### Work request
Wherever "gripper" appears in a line of the listing, that line should be returned.

◆ ◆ ◆ ◆

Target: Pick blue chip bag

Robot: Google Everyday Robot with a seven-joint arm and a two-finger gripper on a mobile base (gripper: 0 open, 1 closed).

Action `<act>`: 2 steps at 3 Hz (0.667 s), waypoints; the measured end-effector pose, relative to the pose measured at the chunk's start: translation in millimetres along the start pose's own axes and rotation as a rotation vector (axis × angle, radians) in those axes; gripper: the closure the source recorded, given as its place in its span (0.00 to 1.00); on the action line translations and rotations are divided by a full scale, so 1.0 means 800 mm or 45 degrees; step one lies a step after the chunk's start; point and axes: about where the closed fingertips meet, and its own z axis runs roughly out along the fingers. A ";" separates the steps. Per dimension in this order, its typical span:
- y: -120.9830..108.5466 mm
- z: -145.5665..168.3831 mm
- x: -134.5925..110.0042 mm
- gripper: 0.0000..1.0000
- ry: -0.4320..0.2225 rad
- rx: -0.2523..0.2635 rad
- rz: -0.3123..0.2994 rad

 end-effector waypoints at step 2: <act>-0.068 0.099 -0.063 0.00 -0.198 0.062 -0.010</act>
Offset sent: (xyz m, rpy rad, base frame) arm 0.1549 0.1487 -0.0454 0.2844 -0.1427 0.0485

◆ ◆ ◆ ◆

### Reply
Robot: Google Everyday Robot with a seven-joint arm and a two-finger gripper on a mobile base (gripper: 0 open, 1 closed).
Action `<act>`: 2 steps at 3 Hz (0.667 s), waypoints; the measured end-effector pose, relative to the pose measured at the chunk's start: translation in millimetres along the start pose's own axes and rotation as a rotation vector (axis × angle, radians) in those axes; gripper: the closure the source recorded, given as its place in its span (0.00 to 1.00); on the action line translations and rotations are divided by a full scale, so 1.0 means 800 mm or 45 degrees; step one lies a step after the chunk's start; point and axes: about where the closed fingertips meet, and its own z axis runs roughly out along the fingers. A ";" separates the steps. Per dimension in this order, its typical span:
- gripper: 0.0000..1.0000

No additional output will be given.